看著他沉睡的容顫,一股巨大的沮喪突然席捲而來,讓她忍了好久的淚水終於無法克制的滑落兩頰。
「司,你為什麼還不醒來?難道你真的這麼討厭我,不想理我了?」她放下毛巾,俯身輕撫著他的臉。「我知道你對我失望透頂,你累了,所以不想再見到我是嗎?」
淚水模糊了她的視線,一顆顆宛若斷線珍珠似的掉落在他的臉上,彷彿他也在哭泣。
「我真的懂了,我不該自作主張決定我們的未來,我總認為那樣做對你最好,其實我根本只是在逃避,逃避可能得面對的困難,是我不對,我不該這樣對你,也不該這樣對小薔。」
她硬咽的哭訴,「司,我愛你,我一直都好愛你,我需要你,小薔也需要你,不管你變成怎樣,我都不會再離開你了。我要我的後半輩子都有你,我要我們一家三口團聚,我要告訴你,你是我這輩子唯一愛過,也是永遠深愛的男人。我好愛你,你醒來好嗎?讓我彌補你,司。」
她誠懇的呼喚聲並沒有喚醒他。看著依然昏睡的柏原司,白嵐再也忍不住趴在他胸口上痛哭失聲。
「你醒來,我不許你再睡了,你給我起來,你再不醒來,我就要生氣了,我會拿針刺你,會拿火燒你,會虐待你,你怕了吧?司,我求求你醒來,不要不理我,不要不愛我,嗚……」她將臉頰貼緊他的,硬咽的威脅再多的言語,她只是希望他能快快醒來。

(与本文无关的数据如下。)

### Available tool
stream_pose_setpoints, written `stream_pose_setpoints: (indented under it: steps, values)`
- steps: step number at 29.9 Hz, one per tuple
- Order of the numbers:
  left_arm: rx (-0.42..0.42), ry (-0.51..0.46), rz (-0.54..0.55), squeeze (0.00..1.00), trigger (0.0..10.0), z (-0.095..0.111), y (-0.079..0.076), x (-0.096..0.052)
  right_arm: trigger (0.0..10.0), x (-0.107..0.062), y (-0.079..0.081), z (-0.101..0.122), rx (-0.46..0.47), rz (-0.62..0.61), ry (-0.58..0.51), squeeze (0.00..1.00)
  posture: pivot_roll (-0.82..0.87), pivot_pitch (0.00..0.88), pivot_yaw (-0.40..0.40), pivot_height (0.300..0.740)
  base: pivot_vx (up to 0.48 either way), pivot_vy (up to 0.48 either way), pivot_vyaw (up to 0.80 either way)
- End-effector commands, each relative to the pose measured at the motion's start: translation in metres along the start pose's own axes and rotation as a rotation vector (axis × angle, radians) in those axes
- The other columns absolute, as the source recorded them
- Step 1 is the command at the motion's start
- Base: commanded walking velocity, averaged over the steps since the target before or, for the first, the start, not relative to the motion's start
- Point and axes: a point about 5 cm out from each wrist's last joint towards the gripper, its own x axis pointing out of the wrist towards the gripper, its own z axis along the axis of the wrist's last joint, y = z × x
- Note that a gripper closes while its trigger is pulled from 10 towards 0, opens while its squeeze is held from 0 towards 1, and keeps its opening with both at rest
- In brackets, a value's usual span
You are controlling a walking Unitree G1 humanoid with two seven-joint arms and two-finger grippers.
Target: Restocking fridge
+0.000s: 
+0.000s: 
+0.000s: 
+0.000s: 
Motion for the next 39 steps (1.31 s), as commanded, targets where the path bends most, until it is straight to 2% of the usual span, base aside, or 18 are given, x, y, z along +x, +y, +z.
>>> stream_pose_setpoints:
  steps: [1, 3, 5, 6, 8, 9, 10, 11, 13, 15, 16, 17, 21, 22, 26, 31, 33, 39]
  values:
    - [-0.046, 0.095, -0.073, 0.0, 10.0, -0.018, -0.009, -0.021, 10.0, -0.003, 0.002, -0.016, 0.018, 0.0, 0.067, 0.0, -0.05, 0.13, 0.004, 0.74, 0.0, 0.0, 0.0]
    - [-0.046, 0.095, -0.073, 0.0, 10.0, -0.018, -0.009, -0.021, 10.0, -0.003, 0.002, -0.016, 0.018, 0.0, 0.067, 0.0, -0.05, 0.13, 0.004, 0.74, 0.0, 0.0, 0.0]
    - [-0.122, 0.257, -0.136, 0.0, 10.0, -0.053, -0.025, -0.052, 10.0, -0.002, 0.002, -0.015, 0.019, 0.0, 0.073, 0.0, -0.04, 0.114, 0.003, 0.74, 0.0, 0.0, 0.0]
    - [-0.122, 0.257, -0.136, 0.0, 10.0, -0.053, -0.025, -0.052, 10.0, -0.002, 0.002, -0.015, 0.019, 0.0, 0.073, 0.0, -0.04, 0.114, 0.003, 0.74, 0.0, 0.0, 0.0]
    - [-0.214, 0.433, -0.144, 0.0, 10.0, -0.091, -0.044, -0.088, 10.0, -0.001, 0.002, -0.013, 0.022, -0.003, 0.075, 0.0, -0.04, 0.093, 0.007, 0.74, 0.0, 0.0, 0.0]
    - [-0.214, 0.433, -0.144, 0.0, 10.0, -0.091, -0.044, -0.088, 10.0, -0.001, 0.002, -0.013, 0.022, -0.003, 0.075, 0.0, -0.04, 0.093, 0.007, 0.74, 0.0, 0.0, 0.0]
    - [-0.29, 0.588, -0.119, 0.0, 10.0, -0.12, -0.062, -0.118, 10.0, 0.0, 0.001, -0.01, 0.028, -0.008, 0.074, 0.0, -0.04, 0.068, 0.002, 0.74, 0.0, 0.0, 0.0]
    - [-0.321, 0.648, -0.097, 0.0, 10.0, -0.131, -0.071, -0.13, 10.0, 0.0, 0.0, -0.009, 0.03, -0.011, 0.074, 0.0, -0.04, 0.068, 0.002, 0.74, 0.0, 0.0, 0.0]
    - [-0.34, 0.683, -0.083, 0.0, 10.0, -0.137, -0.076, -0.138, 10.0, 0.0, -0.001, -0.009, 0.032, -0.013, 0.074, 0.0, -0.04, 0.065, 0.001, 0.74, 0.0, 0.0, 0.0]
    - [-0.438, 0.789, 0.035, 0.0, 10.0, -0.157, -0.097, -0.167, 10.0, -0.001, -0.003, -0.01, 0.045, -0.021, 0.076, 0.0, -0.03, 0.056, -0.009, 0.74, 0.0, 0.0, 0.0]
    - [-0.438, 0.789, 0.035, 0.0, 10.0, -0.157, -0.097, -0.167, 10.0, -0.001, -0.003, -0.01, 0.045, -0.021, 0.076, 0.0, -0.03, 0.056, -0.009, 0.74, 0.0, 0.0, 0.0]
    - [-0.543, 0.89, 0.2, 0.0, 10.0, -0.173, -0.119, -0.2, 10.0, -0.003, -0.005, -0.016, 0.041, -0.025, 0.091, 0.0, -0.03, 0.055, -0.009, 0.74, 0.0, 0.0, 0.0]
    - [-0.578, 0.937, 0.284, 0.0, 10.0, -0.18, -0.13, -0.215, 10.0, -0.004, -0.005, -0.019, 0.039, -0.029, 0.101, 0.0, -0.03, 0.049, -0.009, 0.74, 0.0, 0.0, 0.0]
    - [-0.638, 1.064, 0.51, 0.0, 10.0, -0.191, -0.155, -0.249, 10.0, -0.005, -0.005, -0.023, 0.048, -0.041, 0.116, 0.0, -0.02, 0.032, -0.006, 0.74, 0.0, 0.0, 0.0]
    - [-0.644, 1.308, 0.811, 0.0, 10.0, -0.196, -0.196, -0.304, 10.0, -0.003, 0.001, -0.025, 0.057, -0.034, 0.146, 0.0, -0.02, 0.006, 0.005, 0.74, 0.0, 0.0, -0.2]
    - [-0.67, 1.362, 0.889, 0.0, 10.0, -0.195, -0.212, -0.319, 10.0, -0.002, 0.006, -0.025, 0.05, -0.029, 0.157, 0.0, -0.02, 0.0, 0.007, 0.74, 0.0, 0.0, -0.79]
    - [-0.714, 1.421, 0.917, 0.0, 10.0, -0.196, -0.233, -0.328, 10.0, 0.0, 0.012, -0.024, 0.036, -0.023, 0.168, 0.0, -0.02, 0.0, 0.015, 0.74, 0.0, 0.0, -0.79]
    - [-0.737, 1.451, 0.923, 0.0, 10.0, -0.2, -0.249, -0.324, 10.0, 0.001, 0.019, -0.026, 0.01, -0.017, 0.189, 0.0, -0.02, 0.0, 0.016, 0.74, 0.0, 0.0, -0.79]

他臉頰上的溫度依舊,卻沒有任任何反應,白嵐的心狠狠的擰痛著,痛恨自己為什麼沒有在他醒時,好好告訴他自己始終深愛著他。
不知道哭了多久,她終於緩緩止住淚水,起身拿毛巾想拭去他臉頰上屬於她的淚水時,這才發現,除了她淚,在他臉上還有……他的淚?
她不敢置信的用手觸了觸自他眼角滑落的淚水,狂喜的大喊。「醫生,醫生,他醒了,他聽到我在叫他了,他醒了,他真的醒了!」
她緊緊的握著他的手,然後望進了那雙這輩子唯一讓她心醉的美麗瞳眸。
他終於回到她身邊。
尾聲
「等等,我好緊張。」白嵐頓住腳步,侷促不安的撫平衣服上的折痕。
「媽咪,外公外婆會凶嗎?」白薔——不,現在已經是柏原薔了,被父親抱在懷中的她,天真的問著母親。

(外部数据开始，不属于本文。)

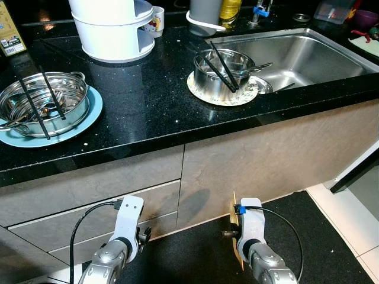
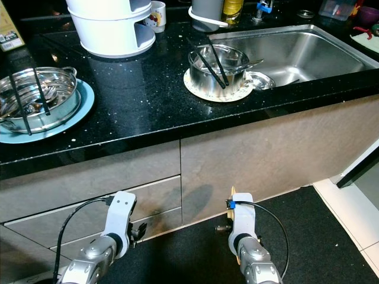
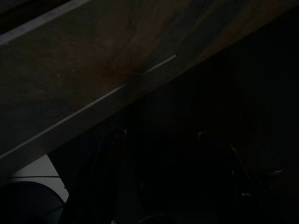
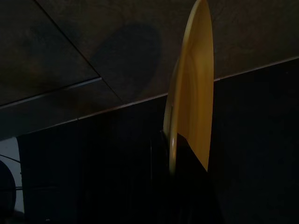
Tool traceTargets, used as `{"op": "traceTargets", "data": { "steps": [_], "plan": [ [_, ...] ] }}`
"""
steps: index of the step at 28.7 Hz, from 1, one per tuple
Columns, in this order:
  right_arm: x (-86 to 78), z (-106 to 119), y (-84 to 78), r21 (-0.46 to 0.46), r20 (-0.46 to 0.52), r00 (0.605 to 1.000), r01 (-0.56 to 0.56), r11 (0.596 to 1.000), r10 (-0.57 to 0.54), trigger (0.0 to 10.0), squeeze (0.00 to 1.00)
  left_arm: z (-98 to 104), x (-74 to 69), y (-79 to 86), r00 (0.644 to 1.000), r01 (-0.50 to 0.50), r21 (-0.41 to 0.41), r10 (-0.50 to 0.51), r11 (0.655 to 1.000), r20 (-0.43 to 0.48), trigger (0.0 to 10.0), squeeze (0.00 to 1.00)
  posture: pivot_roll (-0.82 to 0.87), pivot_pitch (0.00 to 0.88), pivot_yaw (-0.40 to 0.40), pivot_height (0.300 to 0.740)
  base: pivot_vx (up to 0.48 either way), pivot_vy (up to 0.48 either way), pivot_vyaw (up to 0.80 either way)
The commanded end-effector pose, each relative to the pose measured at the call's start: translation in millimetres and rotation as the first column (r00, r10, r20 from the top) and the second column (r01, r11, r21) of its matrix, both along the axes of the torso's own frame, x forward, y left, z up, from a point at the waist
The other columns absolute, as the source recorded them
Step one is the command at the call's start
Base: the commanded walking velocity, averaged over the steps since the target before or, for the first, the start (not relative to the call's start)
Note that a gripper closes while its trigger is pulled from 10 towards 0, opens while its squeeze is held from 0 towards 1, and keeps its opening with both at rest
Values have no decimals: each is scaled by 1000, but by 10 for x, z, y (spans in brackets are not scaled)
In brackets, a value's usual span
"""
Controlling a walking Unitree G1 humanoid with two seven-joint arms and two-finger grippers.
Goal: Kitchen organization
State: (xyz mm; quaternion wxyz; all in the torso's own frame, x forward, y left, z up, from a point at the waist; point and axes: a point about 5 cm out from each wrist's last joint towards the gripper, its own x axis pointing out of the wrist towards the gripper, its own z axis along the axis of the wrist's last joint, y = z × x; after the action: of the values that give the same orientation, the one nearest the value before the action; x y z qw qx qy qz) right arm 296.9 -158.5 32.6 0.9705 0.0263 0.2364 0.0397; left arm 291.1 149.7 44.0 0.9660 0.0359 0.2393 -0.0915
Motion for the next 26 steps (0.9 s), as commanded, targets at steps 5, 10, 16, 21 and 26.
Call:
{"op": "traceTargets", "data": {
  "steps": [5, 10, 16, 21, 26],
  "plan": [
    [-37, -40, -15, 16, -23, 1000, 15, 1000, -15, 10000, 0, -81, -59, 17, 999, 4, 14, -3, 1000, -39, 10000, 0, -85, 295, -35, 740, 0, 0, 0],
    [-37, -39, -15, 16, -23, 1000, 16, 1000, -15, 10000, 0, -82, -59, 17, 999, -5, 10, 6, 1000, -42, 10000, 0, -85, 295, -35, 740, 0, 0, 0],
    [-36, -40, -14, 16, -24, 1000, 15, 1000, -15, 10000, 0, -88, -61, 23, 999, -14, 7, 14, 1000, -46, 10000, 0, -85, 295, -35, 740, 0, 0, 0],
    [-40, -41, -14, 16, -25, 1000, 15, 1000, -14, 10000, 0, -97, -71, 10, 999, 7, 18, -6, 1000, -52, 10000, 0, -87, 292, -35, 740, 0, 0, 0],
    [-39, -42, -15, 15, -25, 1000, 15, 1000, -14, 10000, 0, -93, -66, 3, 999, 8, 16, -7, 1000, -50, 10000, 0, -87, 292, -35, 740, 0, 0, 0]
  ]
}}
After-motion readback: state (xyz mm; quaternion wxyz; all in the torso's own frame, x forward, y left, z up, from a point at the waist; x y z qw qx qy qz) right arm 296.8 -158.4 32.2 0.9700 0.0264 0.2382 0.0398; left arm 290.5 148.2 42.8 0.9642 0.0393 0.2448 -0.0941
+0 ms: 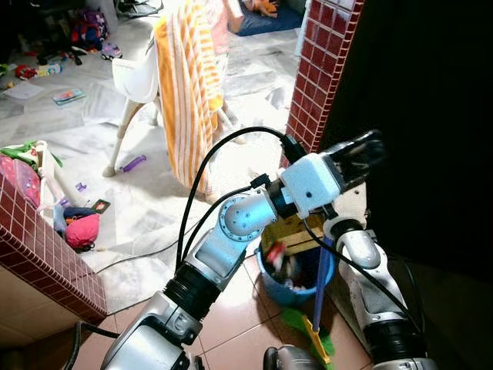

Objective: Sweep floor

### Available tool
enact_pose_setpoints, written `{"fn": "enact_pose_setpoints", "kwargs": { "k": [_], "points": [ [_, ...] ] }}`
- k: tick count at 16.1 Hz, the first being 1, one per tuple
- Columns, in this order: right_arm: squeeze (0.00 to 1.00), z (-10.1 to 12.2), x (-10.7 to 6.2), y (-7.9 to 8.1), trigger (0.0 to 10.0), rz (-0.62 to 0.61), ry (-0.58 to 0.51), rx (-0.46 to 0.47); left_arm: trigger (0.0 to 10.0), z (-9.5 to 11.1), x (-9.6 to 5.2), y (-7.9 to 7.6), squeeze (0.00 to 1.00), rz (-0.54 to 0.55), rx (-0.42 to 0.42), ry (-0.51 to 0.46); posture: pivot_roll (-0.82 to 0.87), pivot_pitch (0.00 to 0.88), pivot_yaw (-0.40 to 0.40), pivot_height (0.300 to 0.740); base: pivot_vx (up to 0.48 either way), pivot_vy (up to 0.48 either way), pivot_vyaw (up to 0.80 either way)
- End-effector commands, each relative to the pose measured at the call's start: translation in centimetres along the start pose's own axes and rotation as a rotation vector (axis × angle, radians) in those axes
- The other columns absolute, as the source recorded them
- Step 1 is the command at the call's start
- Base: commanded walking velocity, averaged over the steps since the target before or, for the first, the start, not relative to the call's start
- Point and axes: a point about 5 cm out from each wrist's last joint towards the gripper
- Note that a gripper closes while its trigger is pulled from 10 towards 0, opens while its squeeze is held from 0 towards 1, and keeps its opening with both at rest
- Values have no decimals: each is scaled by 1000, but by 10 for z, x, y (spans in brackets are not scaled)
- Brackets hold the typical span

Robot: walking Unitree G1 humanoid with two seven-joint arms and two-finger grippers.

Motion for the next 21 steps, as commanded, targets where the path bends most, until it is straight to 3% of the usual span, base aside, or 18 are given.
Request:
{"fn": "enact_pose_setpoints", "kwargs": {
  "k": [1, 5, 6, 7, 10, 11, 13, 15, 18, 21],
  "points": [
    [0, 18, 8, 3, 10000, 10, -71, -15, 10000, 11, 11, -11, 0, -96, 38, -37, -90, 0, -1, 740, 0, 0, 0],
    [0, 18, 10, 3, 10000, 11, -75, -19, 10000, 10, 9, -4, 0, -28, 29, -31, -89, 0, -2, 740, 0, 0, 0],
    [0, 18, 10, 3, 10000, 11, -75, -19, 10000, 12, 9, 5, 0, 32, 23, -38, -89, 0, -2, 740, 0, 0, 0],
    [0, 17, 11, 4, 10000, 13, -74, -18, 10000, 23, 6, 37, 0, 225, -16, -67, -86, 0, -5, 740, 0, 0, 0],
    [0, 16, 13, 6, 10000, 25, -71, -16, 10000, 46, -8, 84, 0, 489, -66, -136, -70, 0, -17, 740, 0, 0, 0],
    [0, 17, 15, 8, 10000, 37, -70, -15, 10000, 63, -16, 103, 0, 592, -93, -189, -57, 0, -27, 740, 0, 0, 0],
    [0, 19, 19, 12, 10000, 56, -73, -13, 10000, 94, -29, 128, 0, 694, -67, -264, -40, 0, -36, 740, 0, 0, 0],
    [0, 19, 21, 15, 10000, 70, -71, -13, 10000, 109, -39, 140, 0, 740, -14, -279, -33, 0, -39, 740, 0, 0, 0],
    [0, 19, 22, 16, 10000, 78, -68, -8, 10000, 98, -74, 152, 0, 877, 53, -181, -26, 0, -42, 740, 0, 0, 0],
    [0, 17, 24, 17, 10000, 88, -61, 1, 10000, 73, -116, 152, 0, 1046, 93, -21, -13, 0, -50, 740, 0, 0, 0]
  ]
}}
Point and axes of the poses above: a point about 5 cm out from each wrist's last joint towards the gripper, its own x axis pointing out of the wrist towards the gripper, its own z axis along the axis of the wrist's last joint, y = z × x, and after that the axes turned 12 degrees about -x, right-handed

「他們都是好人,是媽咪做了一些事情讓外公外婆生氣,是媽咪不好,所以小薔一定要更孝順外公外婆,知道嗎?」白嵐笑看著逐漸恢復健康的女兒道。
「我知道了。」柏原薔認真的點頭。
「不是媽咪的錯,都是把拔的錯,把拔會誠懇的請求外公外婆原諒我的。」柏原司伸手牢牢握住了白嵐的手。
她深情的回視著他。
自從柏原司清醒後,他們對彼此敞開心胸,也解開當初的誤會。
原來,那時柏原司全心投入於父親的競選活動,而疏於和她聯絡,這時她卻發現自己懷孕了!在無法聯繫上他的情況下,又被父親趕出家門,才會委託在日本的表姐幫她找他。
許是命運捉弄人,表姐卻在雜誌上看到他的消息,暗指雙方家長已經認定他與裕子是一對,在不久的未來會成為親家,才讓白嵐黔然決定獨自養大女兒。
柏原司的父母後來又來台灣好幾趟,一方面是關切兒子的狀況,一方面是帶來了裕子主動解除婚約的消息。
原來當初第三天裕子就回到日本,且以這個理由主動解除婚約。對照起白嵐對兒子的不離不棄。讓他們很感動,也就不再刁難他們的感情,僅對兒子堅持要將事業重心轉移到台灣有些微詞,但父母畢竟愛孩子,最終還是妥協讓步了,但規定必須常常帶全家去日本看他們。
經過這麼多年,白嵐才明白當初的自己有多愚蠢,不做求證,結果自以為是的選擇了一條讓彼此痛苦的路走。
路雖崎嶇,幸好平安越過了山坡險谷,回到了平坦的拿原。